Research on rice disease recognition based on improved SPPFCSPC-G YOLOv5 network

Spatial Pyramid Pooling (SPP) is important in capturing remote contextual information for pixel-level prediction tasks in scene-resolved detection of rice diseases. In this paper, the detection objects of the rice disease dataset used in this paper have almost the same target size and do not need to be passed through different filters to obtain different receptive fields of view. Therefore, this paper proposed a new pooling structure, SPPFCSPC-G, which split the feature vector into 2 channels for processing. One channel was processed using grouped 1×1 Conv, while the other channel mainly used multiple filters with the same parallel structure (5×5 MaxPool). Additionally, multiple 1×1 and 3×3 grouped convolutions were concatenated in series in that branch (Group-Conv) to extract more complex features in rice. Finally, the 2 parts were connected (Concat) together, with each convolutional layer Conv divided into 4 groups as a way to reduce the amount of computation in the model.

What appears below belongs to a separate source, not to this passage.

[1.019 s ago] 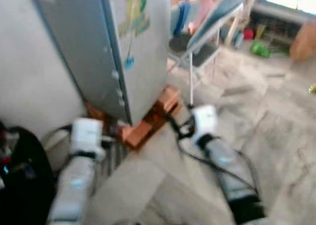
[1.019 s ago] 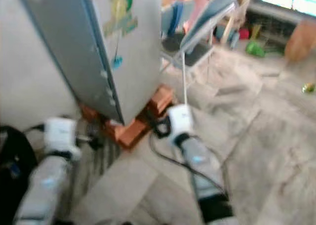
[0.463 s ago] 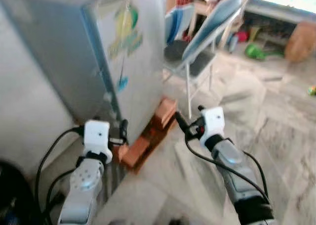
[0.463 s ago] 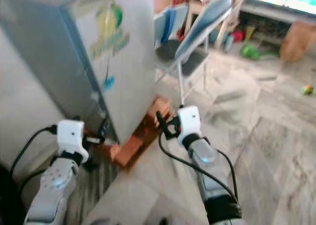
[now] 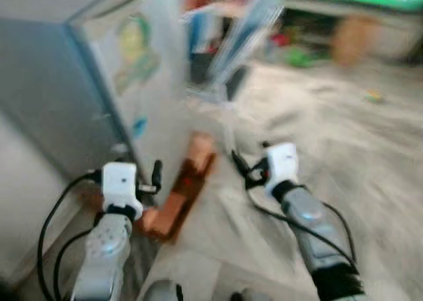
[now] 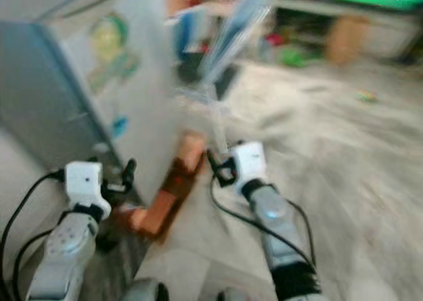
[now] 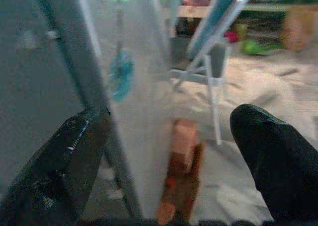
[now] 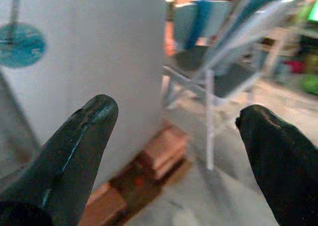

The project team incorporated SPPFCSPC-G into the Backbone of YOLOv5 and trained it on NVIDIA Tesla T4 (GPU). The experimental results showed that the performance of the method used in this paper improved, including Precision, Recall, mAP, and training speed, while reducing the size of computational parameters (Parameters), computational volume (GFLOPs), and model size (Param.). The project team carried out the trained YOLOv5 model on Intel Core i5 (CPU) for inference detection of rice leaves in real scenarios, and the experiments showed that both pre-inference and actual inference were faster. Moreover, the consumption of computational resources was almost minimized, and the model effectively identified rice diseases.